### Work to complete
Up to and including the line with "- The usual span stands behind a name", return every line from the start of the entries below exactly.

──────── Provided information

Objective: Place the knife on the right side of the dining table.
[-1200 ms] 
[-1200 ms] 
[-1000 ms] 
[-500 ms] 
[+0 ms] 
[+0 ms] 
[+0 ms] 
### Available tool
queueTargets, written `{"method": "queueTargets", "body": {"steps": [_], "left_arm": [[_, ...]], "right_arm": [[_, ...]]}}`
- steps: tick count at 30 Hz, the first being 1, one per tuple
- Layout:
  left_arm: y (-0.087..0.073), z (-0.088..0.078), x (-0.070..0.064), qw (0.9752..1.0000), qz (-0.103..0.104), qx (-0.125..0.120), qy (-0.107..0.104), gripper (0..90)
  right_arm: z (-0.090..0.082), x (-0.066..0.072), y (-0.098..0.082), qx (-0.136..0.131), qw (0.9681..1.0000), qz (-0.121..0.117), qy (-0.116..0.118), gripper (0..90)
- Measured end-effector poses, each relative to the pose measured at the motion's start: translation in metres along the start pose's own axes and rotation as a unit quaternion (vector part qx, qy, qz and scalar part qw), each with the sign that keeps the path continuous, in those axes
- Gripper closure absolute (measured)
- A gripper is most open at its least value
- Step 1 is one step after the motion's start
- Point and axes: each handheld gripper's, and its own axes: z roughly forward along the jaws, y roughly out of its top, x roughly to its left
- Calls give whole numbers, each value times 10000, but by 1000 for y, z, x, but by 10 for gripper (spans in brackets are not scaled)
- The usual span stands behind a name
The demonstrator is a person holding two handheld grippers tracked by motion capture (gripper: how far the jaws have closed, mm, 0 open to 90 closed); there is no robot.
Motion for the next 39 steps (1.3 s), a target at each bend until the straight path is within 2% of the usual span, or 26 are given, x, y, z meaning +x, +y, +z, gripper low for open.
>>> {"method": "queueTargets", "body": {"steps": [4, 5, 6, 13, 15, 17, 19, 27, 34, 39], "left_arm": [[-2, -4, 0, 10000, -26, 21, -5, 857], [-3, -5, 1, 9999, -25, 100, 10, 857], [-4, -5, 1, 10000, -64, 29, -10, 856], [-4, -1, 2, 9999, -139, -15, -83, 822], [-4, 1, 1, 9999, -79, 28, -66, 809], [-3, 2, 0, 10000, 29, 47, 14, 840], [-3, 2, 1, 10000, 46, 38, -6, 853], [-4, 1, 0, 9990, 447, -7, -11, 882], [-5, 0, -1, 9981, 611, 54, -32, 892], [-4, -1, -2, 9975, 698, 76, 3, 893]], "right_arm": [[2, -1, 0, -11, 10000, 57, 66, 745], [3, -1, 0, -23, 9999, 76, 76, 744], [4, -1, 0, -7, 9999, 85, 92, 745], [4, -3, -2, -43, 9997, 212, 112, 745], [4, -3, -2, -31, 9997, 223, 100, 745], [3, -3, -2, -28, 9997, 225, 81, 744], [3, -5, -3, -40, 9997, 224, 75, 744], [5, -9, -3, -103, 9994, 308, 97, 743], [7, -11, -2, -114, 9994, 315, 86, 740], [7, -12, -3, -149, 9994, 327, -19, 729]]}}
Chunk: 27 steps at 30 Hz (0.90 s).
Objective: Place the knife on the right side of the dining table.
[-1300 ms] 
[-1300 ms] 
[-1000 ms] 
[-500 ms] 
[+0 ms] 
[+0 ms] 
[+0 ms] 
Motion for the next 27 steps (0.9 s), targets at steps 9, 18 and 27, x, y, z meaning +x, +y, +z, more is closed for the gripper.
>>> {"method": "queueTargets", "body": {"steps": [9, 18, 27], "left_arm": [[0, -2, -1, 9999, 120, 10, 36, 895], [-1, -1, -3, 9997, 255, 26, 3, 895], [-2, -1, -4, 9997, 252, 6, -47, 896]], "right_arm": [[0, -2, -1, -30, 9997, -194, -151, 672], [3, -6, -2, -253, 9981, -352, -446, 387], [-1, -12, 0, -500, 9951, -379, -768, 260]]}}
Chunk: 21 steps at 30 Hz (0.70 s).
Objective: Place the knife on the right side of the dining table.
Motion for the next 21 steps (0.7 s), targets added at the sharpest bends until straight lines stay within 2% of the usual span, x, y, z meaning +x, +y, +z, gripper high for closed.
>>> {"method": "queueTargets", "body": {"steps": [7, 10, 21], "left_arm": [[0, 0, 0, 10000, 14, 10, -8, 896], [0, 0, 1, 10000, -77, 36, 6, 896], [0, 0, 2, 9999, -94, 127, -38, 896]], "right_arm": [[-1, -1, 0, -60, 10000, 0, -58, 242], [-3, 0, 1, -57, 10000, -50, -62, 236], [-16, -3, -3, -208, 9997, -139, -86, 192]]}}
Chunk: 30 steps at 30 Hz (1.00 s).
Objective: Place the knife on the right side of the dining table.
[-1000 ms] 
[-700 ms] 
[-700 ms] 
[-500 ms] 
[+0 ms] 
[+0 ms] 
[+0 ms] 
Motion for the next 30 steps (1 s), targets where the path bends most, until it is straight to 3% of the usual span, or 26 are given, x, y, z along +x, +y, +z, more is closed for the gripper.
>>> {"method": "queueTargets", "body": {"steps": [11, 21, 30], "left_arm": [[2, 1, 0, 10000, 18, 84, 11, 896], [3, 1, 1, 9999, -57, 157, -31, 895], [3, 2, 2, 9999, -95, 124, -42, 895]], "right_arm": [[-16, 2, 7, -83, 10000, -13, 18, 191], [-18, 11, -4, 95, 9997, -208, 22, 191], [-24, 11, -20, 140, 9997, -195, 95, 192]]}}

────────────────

### Response box
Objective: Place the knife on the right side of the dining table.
[-1200 ms] 
[-1200 ms] 
[-1000 ms] 
[-500 ms] 
[+0 ms] 
[+0 ms] 
[+0 ms] 
### Available tool
queueTargets, written `{"method": "queueTargets", "body": {"steps": [_], "left_arm": [[_, ...]], "right_arm": [[_, ...]]}}`
- steps: tick count at 30 Hz, the first being 1, one per tuple
- Layout:
  left_arm: y (-0.087..0.073), z (-0.088..0.078), x (-0.070..0.064), qw (0.9752..1.0000), qz (-0.103..0.104), qx (-0.125..0.120), qy (-0.107..0.104), gripper (0..90)
  right_arm: z (-0.090..0.082), x (-0.066..0.072), y (-0.098..0.082), qx (-0.136..0.131), qw (0.9681..1.0000), qz (-0.121..0.117), qy (-0.116..0.118), gripper (0..90)
- Measured end-effector poses, each relative to the pose measured at the motion's start: translation in metres along the start pose's own axes and rotation as a unit quaternion (vector part qx, qy, qz and scalar part qw), each with the sign that keeps the path continuous, in those axes
- Gripper closure absolute (measured)
- A gripper is most open at its least value
- Step 1 is one step after the motion's start
- Point and axes: each handheld gripper's, and its own axes: z roughly forward along the jaws, y roughly out of its top, x roughly to its left
- Calls give whole numbers, each value times 10000, but by 1000 for y, z, x, but by 10 for gripper (spans in brackets are not scaled)
- The usual span stands behind a name

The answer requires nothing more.